*Assignment*. The entries below must be reproduced exactly; their pictures are not part of the copy.
::::
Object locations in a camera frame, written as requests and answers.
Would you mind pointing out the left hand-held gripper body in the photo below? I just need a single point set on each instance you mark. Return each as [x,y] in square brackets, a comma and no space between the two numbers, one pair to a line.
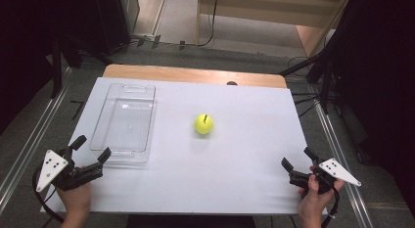
[65,175]

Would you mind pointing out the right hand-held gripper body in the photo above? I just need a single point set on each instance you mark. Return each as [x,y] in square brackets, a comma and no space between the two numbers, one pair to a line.
[339,171]

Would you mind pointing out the clear plastic container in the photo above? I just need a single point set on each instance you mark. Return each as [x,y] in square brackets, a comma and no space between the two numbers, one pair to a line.
[125,123]

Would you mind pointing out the yellow tennis ball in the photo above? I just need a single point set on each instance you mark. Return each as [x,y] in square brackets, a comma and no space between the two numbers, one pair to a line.
[204,124]

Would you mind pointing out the person's left hand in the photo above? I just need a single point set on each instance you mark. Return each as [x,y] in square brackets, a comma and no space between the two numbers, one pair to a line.
[76,202]

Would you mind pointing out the person's right hand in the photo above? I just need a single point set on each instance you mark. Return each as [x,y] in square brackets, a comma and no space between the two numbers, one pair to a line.
[313,202]

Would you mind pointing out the white table cover board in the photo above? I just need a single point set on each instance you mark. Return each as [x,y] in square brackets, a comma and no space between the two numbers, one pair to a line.
[228,172]

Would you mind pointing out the black tripod stand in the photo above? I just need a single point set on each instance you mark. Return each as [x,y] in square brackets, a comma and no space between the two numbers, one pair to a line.
[326,68]
[58,65]

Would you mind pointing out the dark round table grommet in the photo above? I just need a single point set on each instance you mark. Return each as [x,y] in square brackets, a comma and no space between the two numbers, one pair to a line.
[232,83]

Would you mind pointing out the person's dark clothing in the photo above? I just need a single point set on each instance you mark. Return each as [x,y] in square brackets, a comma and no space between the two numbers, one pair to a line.
[191,222]

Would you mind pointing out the wooden table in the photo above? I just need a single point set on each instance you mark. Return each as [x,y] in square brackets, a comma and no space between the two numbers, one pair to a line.
[182,73]

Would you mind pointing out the black cabinet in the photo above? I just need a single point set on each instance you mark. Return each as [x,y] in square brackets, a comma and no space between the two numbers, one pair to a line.
[114,19]

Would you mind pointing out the light wooden shelf unit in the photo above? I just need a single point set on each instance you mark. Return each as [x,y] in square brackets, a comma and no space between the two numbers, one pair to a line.
[261,12]

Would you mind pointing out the metal floor rail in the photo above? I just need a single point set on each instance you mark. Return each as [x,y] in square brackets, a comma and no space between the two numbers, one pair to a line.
::::
*Your solution*.
Object locations in a camera frame, written as requests and answers.
Would you mind pointing out the left hand-held gripper body in the photo below? I just need a single point set on each instance you mark. Return each as [x,y] in square brackets, a comma and no space between the two numbers, one pair to a line.
[65,175]

Would you mind pointing out the right hand-held gripper body in the photo above? I just need a single point set on each instance you mark. Return each as [x,y] in square brackets, a comma and no space between the two numbers, one pair to a line.
[339,171]

Would you mind pointing out the clear plastic container in the photo above? I just need a single point set on each instance you mark. Return each as [x,y] in square brackets, a comma and no space between the two numbers, one pair to a line.
[125,123]

Would you mind pointing out the yellow tennis ball in the photo above? I just need a single point set on each instance you mark. Return each as [x,y] in square brackets, a comma and no space between the two numbers, one pair to a line.
[204,124]

Would you mind pointing out the person's left hand in the photo above? I just need a single point set on each instance you mark. Return each as [x,y] in square brackets, a comma and no space between the two numbers, one pair to a line.
[76,202]

Would you mind pointing out the person's right hand in the photo above? I just need a single point set on each instance you mark. Return each as [x,y] in square brackets, a comma and no space between the two numbers, one pair to a line.
[313,202]

Would you mind pointing out the white table cover board in the photo above? I just need a single point set on each instance you mark. Return each as [x,y] in square brackets, a comma and no space between the two numbers, one pair to a line.
[228,172]

Would you mind pointing out the black tripod stand in the photo above? I just need a single point set on each instance you mark. Return each as [x,y] in square brackets, a comma and no space between the two numbers, one pair to a line.
[326,68]
[58,65]

Would you mind pointing out the dark round table grommet in the photo above? I just need a single point set on each instance you mark. Return each as [x,y] in square brackets, a comma and no space between the two numbers, one pair to a line.
[232,83]

Would you mind pointing out the person's dark clothing in the photo above? I just need a single point set on each instance you mark. Return each as [x,y] in square brackets, a comma and no space between the two numbers, one pair to a line.
[191,222]

Would you mind pointing out the wooden table in the photo above? I just need a single point set on each instance you mark. Return each as [x,y] in square brackets, a comma and no space between the two numbers, one pair to a line.
[182,73]

Would you mind pointing out the black cabinet in the photo above? I just need a single point set on each instance you mark. Return each as [x,y] in square brackets, a comma and no space between the two numbers, one pair to a line.
[114,19]

Would you mind pointing out the light wooden shelf unit in the photo above? I just need a single point set on each instance you mark. Return each as [x,y] in square brackets, a comma and no space between the two numbers, one pair to a line.
[261,12]

Would you mind pointing out the metal floor rail in the photo above? I just need a single point set on each instance you mark. Return each as [x,y] in square brackets, a comma and no space between the two numbers, one pair to a line.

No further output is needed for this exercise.